**Task to complete:**
The expected result is the full listing, retyped exactly, without a single picture.

Provided data Start Marker

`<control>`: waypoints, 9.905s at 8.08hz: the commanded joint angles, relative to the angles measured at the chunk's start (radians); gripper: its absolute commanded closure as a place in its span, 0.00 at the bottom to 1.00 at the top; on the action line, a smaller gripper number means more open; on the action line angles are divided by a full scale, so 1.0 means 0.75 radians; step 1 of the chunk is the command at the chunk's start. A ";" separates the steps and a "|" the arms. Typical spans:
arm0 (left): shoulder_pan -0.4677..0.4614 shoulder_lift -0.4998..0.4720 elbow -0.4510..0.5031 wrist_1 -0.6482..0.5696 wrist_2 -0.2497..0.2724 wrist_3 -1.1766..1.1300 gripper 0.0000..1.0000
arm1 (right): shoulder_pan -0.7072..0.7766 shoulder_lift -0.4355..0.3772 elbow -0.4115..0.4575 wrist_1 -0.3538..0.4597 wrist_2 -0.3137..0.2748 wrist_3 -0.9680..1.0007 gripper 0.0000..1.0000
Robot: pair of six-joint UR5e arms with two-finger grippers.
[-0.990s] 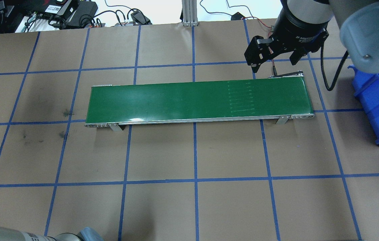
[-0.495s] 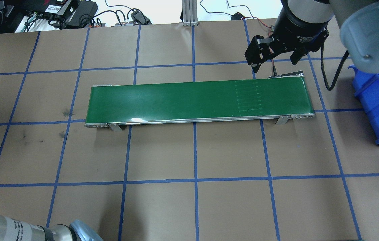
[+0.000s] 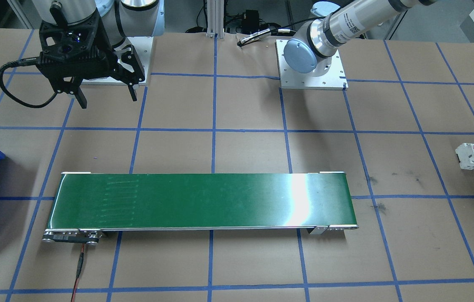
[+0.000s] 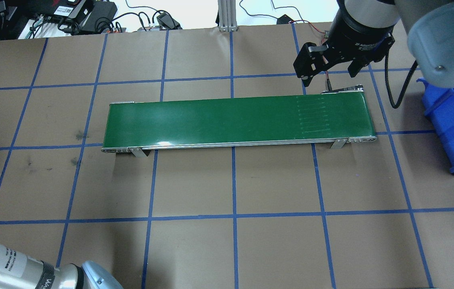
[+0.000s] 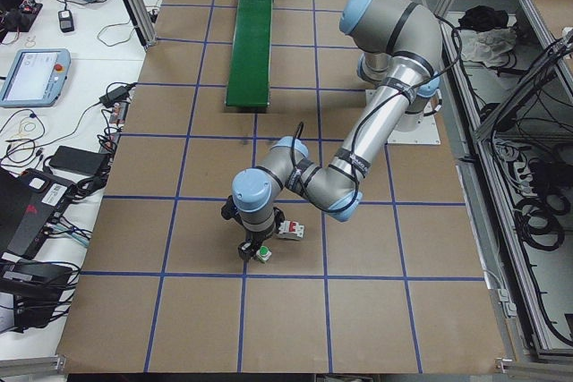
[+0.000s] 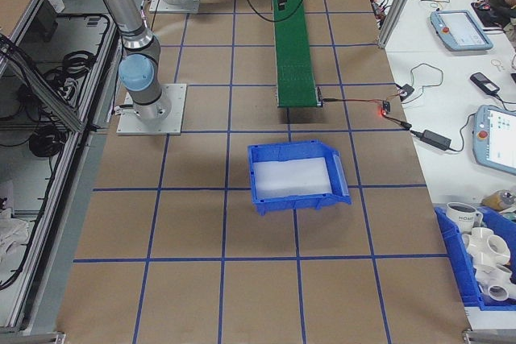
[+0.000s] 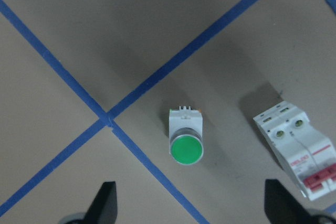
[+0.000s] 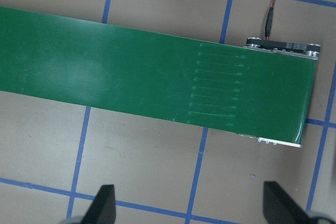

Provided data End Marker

**Exercise output:**
`<control>`: waypoints, 9.905s at 8.08hz: the commanded joint angles, relative to the angles measured at the chunk's start (radians); gripper: its absolute commanded closure as a place in its span, 0.00 at the bottom to 1.00 at the top; on the action line, a smaller gripper number means more open; on the action line angles are divided by a full scale, so 1.0 means 0.75 radians; step 1 of the chunk is the command at the chunk's start. A ";" separates the steps and a "|" the arms. Typical spans:
arm0 (left): shoulder_pan -0.4677..0.4614 shoulder_lift -0.4998..0.4720 elbow -0.4510..0.5031 wrist_1 -0.6482..0.5696 wrist_2 -0.2497..0.2724 wrist_3 -1.1766..1.1300 gripper 0.0000..1.0000
arm1 (right): shoulder_pan -0.7072..0.7766 shoulder_lift -0.4355..0.3772 elbow -0.4115..0.4575 wrist_1 -0.3538..0.4597 wrist_2 -0.3137..0.2748 wrist_3 -0.9680..1.0007 gripper 0.0000..1.0000
Robot: pair of six-joint UR5e arms with two-finger grippers.
[-0.990s] 
[-0.495s] 
[+0.000s] 
[+0.000s] 
[+0.000s] 
[+0.000s] 
[+0.000s] 
[+0.000s] 

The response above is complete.